Ich denke an den Wahlkrimi in München, der am Ende so ausging, wie ich es komischerweise vermutet hatte. Ich hatte so ein komisches Gefühl. Es wurde kein neuer Landesbischof gewählt – und auch keine Landesbischöfin. Also alles noch einmal auf Anfang. Wie geht es wohl den vier Kandidatinnen und Kandidaten, die sich Hoffnungen auf dieses wichtige Amt gemacht haben, mit dem man seine Karriere im Amt eines Pfarrers krönen kann, mit dem nicht nur viel Verantwortung verbunden ist, sondern auch viele Möglichkeiten.

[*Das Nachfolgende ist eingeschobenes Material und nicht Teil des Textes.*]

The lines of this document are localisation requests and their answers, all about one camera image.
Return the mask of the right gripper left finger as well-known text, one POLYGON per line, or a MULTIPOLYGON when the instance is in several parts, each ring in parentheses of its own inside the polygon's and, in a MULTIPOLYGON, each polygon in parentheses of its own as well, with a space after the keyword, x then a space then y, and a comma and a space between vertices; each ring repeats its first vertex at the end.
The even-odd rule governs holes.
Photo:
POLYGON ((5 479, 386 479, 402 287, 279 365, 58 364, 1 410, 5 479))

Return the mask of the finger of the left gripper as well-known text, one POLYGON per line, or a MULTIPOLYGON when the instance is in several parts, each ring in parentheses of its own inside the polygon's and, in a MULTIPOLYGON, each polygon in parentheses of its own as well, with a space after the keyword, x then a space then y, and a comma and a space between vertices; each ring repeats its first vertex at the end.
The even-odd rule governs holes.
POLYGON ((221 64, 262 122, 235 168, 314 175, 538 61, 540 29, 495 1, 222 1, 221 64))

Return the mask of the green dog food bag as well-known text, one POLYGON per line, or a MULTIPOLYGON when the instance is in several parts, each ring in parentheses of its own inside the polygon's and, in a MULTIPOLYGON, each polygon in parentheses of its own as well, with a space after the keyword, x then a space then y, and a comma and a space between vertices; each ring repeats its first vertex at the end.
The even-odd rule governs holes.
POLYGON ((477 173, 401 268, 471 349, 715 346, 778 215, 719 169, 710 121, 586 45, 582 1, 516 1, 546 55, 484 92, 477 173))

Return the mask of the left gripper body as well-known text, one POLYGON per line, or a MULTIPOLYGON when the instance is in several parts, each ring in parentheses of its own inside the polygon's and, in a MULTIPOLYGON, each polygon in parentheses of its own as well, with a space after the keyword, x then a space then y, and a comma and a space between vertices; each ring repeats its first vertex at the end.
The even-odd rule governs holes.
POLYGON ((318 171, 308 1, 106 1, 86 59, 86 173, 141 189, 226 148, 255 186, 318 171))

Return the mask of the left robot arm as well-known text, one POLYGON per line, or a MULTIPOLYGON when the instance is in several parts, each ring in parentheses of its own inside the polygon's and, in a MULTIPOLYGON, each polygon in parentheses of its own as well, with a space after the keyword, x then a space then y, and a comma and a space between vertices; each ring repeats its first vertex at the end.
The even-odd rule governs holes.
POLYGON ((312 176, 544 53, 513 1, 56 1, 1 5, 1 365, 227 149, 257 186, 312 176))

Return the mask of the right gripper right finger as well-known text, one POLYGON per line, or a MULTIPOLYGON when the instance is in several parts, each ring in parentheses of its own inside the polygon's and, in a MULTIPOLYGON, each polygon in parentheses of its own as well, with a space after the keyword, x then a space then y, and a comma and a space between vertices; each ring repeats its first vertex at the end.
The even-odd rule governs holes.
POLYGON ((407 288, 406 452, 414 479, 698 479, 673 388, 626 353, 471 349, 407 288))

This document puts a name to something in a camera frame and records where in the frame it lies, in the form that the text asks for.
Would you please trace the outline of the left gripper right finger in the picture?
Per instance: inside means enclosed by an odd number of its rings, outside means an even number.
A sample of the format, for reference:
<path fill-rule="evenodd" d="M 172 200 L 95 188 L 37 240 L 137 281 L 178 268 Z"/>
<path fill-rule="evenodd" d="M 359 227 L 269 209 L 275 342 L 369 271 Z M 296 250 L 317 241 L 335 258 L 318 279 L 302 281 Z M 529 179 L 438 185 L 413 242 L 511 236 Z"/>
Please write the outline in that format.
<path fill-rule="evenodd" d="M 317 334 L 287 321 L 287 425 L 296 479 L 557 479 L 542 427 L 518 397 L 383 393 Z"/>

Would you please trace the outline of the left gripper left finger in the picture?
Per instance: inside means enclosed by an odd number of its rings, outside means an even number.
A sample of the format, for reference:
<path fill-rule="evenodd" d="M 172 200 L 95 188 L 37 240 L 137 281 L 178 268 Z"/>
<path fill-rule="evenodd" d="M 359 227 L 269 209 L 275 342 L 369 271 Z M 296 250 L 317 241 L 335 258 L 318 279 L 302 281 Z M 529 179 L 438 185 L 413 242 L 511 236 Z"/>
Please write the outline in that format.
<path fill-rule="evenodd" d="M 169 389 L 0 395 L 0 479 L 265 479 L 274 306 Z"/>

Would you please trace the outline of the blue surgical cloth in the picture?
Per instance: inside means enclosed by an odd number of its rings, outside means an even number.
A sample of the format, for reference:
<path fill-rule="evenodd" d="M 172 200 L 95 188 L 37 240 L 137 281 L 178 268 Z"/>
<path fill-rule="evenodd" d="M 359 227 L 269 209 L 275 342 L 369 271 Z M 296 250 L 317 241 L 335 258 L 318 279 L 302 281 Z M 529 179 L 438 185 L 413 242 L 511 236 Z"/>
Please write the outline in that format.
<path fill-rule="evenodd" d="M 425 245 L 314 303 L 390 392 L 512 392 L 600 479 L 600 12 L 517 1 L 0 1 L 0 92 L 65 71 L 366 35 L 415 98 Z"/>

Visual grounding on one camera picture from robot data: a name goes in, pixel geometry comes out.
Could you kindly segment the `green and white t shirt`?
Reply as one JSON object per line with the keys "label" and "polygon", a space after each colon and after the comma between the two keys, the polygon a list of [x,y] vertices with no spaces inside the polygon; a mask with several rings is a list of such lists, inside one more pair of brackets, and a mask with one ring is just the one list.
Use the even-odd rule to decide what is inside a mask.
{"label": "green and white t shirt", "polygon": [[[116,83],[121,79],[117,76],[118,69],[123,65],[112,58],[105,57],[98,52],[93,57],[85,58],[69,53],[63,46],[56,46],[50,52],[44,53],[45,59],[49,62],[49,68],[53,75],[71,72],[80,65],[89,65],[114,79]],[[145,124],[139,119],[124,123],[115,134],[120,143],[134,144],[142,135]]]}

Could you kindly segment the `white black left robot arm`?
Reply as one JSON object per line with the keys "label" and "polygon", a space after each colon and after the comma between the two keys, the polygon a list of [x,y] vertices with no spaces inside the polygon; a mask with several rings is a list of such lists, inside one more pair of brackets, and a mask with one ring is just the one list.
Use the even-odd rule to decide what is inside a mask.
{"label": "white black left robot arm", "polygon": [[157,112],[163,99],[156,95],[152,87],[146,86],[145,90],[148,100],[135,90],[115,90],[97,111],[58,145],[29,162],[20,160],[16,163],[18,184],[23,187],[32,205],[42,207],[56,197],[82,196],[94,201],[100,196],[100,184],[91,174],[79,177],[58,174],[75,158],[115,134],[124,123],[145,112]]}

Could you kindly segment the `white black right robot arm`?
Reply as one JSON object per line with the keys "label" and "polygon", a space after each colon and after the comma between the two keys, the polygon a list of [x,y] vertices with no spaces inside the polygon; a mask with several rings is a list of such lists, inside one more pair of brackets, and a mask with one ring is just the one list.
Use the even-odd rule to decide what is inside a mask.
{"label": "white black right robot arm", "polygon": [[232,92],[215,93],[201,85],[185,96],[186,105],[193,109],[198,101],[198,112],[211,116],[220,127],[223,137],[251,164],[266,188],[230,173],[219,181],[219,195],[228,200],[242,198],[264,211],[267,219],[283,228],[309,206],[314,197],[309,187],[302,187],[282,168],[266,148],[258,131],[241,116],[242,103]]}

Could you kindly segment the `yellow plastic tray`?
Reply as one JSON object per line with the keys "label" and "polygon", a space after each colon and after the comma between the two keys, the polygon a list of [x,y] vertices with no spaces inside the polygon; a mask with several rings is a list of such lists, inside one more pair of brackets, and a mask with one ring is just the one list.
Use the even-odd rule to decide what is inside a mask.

Mit welchen Gedanken werden die Vier heute Abend ins Bett gehen? Und welches Zeichen ist damit verbunden, dass es mit dieser Wahl nicht geklappt hat? Es ist  schließlich nicht auszuschließen, dass der liebe Gott es nicht nur so spannend hat werden lassen, damit die Aufmerksamkeit für dieses Amt steigt, sondern auch jemand ganz anderes für dieses Amt im Blick hat, jemanden, an den bislang noch niemand gedacht hat oder jemanden, der sich dem Amt bisher verweigert hat und nun doch seinen Hut in den Ring werfen muss. Aber das weiß nur Gott allein.

Und damit bin ich für heute Abend wieder bei meiner Frage angekommen: Wie nahe ist das Himmelreich?

Ich weiß es nicht. Da haben ja schon viele bedeutende Theologinnen und Theologen drüber nachgedacht und kilometerweise Papier beschrieben. Ich glaube, dass man aber manchmal die Nähe des Himmelreiches spüren kann. Und das sind die Momente, in denen man nicht anders kann, als Gott zu rühmen und dankbar zu sein.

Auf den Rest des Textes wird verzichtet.